▶ EXERCISE
In the data that follows, find the line with "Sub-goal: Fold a"; transcribe it, every later line up to the one with "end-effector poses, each", and that line as well, exactly and with no others.

────

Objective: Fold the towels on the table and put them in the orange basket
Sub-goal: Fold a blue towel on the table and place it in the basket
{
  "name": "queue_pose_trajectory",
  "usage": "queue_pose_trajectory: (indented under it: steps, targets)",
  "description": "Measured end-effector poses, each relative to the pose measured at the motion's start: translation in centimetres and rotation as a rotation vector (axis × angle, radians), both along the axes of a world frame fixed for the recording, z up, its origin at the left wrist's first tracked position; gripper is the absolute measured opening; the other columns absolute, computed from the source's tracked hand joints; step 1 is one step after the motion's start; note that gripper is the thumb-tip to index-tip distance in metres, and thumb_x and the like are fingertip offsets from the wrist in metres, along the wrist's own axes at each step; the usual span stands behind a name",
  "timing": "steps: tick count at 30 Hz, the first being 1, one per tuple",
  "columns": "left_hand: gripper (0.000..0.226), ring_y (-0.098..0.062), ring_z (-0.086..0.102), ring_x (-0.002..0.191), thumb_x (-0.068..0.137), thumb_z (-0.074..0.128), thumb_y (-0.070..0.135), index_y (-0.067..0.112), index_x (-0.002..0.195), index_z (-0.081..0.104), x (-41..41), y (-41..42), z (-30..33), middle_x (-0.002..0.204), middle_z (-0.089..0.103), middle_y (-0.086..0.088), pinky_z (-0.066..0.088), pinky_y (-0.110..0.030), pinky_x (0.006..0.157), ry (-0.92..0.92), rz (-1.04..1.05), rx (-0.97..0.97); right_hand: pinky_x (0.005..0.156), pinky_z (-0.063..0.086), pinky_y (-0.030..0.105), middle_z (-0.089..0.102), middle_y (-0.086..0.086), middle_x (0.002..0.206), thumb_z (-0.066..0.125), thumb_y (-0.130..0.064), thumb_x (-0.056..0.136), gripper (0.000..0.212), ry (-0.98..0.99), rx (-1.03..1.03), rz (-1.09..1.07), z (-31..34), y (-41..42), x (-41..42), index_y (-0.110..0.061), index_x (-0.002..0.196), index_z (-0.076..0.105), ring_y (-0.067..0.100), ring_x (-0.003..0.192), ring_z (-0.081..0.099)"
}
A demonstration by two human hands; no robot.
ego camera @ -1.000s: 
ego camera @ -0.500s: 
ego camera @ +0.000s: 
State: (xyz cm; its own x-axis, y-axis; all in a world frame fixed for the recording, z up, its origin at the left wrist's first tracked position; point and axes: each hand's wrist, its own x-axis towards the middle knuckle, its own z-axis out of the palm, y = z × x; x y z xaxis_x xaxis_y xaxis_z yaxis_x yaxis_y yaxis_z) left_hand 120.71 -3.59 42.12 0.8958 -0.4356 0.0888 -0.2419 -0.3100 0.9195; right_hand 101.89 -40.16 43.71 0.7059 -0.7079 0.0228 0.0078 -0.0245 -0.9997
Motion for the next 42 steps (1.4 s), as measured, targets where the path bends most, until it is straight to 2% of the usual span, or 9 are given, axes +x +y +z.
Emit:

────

▶ EXPECTED ANSWER
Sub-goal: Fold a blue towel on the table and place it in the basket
{
  "name": "queue_pose_trajectory",
  "usage": "queue_pose_trajectory: (indented under it: steps, targets)",
  "description": "Measured end-effector poses, each relative to the pose measured at the motion's start: translation in centimetres and rotation as a rotation vector (axis × angle, radians), both along the axes of a world frame fixed for the recording, z up, its origin at the left wrist's first tracked position; gripper is the absolute measured opening; the other columns absolute, computed from the source's tracked hand joints; step 1 is one step after the motion's start; note that gripper is the thumb-tip to index-tip distance in metres, and thumb_x and the like are fingertip offsets from the wrist in metres, along the wrist's own axes at each step; the usual span stands behind a name",

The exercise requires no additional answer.